L’operativa interazione di questi tre criteri si sostanzia poi nell’adozione di specifici strumenti operativi, tra i quali sono individuati come imprescindibili:

• La valutazione di impatto del trattamento (la c.d. “D.P.I.A.”): si tratta del documento ricognitivo della valutazione del rischio ed è predisposto alla luce della tipologia di assetto aziendale e dati trattati (questo strumento sostituisce quello della “notifica preliminare” ex art. 17 Codice Privacy). L’adozione della D.P.I.A. è obbligatoria nella misura in cui il trattamento
  1. presenti un elevato rischio per i diritti delle persone;
  2. comporti attività di profilazione;
  3. abbia ad oggetto dati sensibili e giudiziari;
  4. si sostanzi in attività sistematiche di videosorveglianza.
• Queste condizioni sono state recentemente oggetto di ulteriore approfondimento da parte dei Garanti UE, al lavoro per assicurare un'interpretazione uniforme circa l’obbligatorietà della D.P.I.A.;
• Il registro dei trattamenti: deve essere predisposto e mantenuto aggiornato un documento ricognitivo delle operazioni di trattamento, nel quale siano riportati una serie di dati puntualmente enumerati all’art. 30 del GDPR. Il registro deve consentire al titolare di provare la conformità della propria organizzazione alle prescrizioni di legge. Analogamente alla D.P.I.A., il registro è obbligatorio solo in alcuni specifici casi – nonostante il Garante Privacy ne abbia già “caldeggiato” la tenuta generalizzata – quali il superamento del limite di 250 dipendenti e la possibilità che il trattamento presenti particolari rischiosità;
• Le “misure di sicurezza del trattamento”: devono essere adottate misure adeguate rispetto allo stato dell’arte ed ai costi di attuazione, alla natura, applicazione e finalità del trattamento, nonché all’esposizione al rischio. Le misure devono consentire di fronteggiare questo rischio. Il GDPR poi dettaglia (v. art. 32) specifici obbiettivi che le misure di sicurezza devono consentire di raggiungere quali quello dell’accesso tempestivo ai dati in caso di un evento dannoso, ovvero la predisposizione di processi di verifica periodica della loro efficacia e del loro effettivo funzionamento.
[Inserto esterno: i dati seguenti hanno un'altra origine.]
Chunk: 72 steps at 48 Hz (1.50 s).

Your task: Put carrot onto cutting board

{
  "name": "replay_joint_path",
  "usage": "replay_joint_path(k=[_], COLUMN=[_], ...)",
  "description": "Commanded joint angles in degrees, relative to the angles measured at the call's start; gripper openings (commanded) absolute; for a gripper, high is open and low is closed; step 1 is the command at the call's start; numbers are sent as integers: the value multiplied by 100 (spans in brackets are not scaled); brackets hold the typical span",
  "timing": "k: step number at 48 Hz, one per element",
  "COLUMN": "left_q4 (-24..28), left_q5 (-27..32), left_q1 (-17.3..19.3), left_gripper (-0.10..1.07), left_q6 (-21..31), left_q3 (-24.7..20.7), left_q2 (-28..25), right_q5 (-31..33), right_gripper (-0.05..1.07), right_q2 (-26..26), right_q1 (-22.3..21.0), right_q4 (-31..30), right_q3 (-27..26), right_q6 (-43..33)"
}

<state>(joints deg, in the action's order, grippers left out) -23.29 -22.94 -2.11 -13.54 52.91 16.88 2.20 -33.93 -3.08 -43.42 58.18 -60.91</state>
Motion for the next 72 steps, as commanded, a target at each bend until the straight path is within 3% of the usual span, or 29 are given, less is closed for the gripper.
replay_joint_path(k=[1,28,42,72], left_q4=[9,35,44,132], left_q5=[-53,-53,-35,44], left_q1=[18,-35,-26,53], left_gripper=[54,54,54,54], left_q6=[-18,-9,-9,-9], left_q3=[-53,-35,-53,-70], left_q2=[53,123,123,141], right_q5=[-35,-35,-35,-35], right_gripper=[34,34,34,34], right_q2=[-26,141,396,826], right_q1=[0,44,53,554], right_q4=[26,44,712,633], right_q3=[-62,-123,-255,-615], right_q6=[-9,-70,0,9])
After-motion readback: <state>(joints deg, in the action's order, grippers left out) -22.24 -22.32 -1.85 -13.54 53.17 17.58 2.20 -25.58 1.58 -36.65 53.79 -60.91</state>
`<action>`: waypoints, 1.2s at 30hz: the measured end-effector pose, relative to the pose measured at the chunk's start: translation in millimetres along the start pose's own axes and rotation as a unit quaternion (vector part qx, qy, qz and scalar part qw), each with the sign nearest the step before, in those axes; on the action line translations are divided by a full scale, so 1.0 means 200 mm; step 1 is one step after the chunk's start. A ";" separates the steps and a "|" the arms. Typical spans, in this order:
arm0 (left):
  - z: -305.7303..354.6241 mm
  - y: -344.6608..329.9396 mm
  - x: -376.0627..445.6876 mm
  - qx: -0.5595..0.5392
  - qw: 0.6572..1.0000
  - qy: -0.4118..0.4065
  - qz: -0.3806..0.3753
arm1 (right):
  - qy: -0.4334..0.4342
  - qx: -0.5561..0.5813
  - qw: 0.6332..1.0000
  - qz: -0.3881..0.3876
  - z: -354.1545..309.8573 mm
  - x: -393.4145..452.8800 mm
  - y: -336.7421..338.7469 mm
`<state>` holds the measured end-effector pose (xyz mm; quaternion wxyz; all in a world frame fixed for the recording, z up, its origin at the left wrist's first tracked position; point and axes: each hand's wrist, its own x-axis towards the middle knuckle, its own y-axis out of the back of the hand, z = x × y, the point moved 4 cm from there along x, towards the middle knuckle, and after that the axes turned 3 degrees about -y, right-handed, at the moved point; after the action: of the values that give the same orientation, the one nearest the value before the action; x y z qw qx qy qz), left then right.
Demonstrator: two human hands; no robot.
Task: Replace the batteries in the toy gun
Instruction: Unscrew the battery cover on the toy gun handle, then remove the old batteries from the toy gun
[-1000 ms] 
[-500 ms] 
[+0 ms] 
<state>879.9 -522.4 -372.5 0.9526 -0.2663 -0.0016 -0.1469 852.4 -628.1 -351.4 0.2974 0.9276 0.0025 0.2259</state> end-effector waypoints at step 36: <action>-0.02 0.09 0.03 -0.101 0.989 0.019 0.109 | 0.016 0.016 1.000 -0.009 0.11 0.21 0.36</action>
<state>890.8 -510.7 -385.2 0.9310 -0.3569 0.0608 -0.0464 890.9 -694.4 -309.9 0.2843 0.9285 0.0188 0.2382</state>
Da questa veloce e sintetica illustrazione dei punti chiave del GDPR dovrebbe, quindi, essere evidente che proprio nell’attuazione concreta dei suoi obblighi il GDPR contribuisce a far sì che l’operatore economico chiamato ad attuarlo, realizzi vere e proprie infrastrutture giuridiche ed informatiche che consentono di fungere, non solo quali mere modalità di protezione del dato, ma anche quali vere e proprie barriere protettive del cyber risk.

Questo esercizio riesce ed è efficacie nella misura in cui l’attuazione dell’impianto delle norme sulla privacy sia frutto di un’oculata analisi e progettazione ed al contempo le misure di protezione della rete informatica aziendale, siano individuate con modalità “sartoriali” dal singolo imprenditore, affiancato dai suoi consulenti giuridici ed informatici.